Thank you for your letter. I don’t think it’s helpful to simply say you’re being used. It’s more complicated than that.

You are in an unusual relationship. You get a lot from this relationship. You also give a lot. You sacrifice. It is an unequal relationship. But you are not powerless in it. You have some power that you are not using. You have the power of refusal and of withholding. I don’t mean withholding sex. I mean withholding yourself, and the things you do for him.

Rather than be doctrinaire, strategically cut back. Stop doing certain things for him, while still maintaining the essential bond between you. The services you provide are not just practical. They are emotional. You supply him with approval and esteem; you allow him to believe that he is king. It’s OK for him to be king some of the time. But he is not all-powerful.
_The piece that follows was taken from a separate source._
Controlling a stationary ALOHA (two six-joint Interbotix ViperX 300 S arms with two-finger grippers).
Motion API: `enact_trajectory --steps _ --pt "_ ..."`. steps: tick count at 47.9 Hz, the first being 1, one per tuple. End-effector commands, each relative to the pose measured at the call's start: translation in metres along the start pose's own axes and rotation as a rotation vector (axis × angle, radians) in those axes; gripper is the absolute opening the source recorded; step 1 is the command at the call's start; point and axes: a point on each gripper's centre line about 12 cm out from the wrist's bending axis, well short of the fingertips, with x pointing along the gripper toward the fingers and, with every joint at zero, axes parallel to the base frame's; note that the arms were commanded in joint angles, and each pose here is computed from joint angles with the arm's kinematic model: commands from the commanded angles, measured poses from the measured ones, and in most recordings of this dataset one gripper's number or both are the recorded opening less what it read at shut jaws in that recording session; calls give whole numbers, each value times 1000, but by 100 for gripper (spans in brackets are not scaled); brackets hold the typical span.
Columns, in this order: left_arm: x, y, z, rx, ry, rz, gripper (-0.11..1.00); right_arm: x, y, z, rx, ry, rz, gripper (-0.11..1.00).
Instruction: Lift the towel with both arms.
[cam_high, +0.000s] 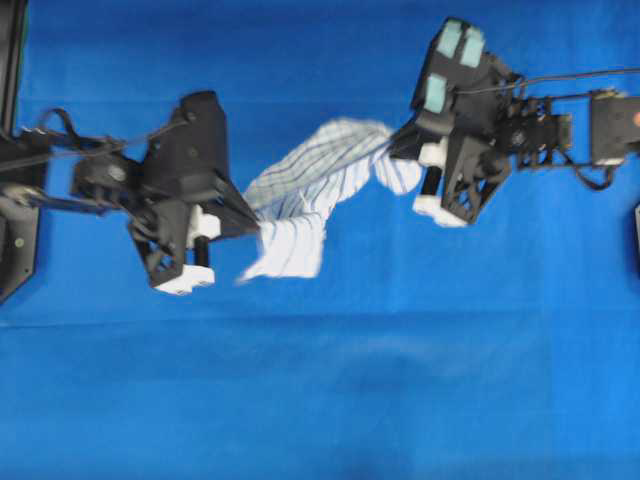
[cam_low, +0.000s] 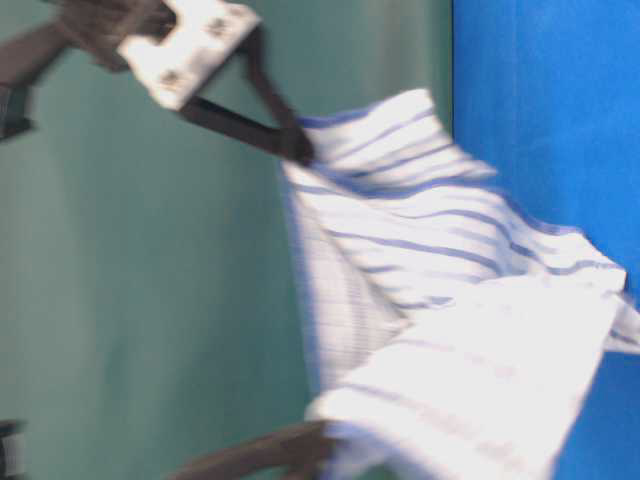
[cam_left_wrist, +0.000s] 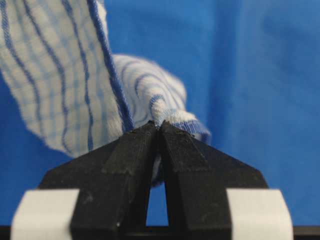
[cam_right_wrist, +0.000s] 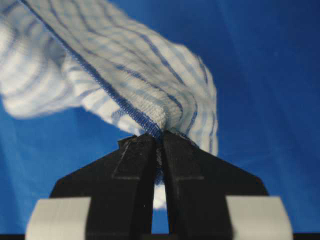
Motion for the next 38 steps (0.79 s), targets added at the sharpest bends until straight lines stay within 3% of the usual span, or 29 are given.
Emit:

He needs to know that his powers are limited.

I think you’re smart and compassionate and deserving of more than this man is giving you, but it is your responsibility to even things out with him. So pull back. Let him see that he can’t just get whatever he wants from you whenever he wants it. Retire into yourself a bit. Let him feel some tension. Let him wonder. Let him see that his lack of respect has consequences.

You say you are living in a small community far from home. You are isolated. You depend on this man more than you would if you had friends to confide in. So you need to make some friends. If that means breaking certain customs, by confiding things that in your tribe generally are not confided, and by on occasion denying him the pleasure of your company while you go and be among people in more equitable power relationships, so be it. In other words, branch out. Find some friends.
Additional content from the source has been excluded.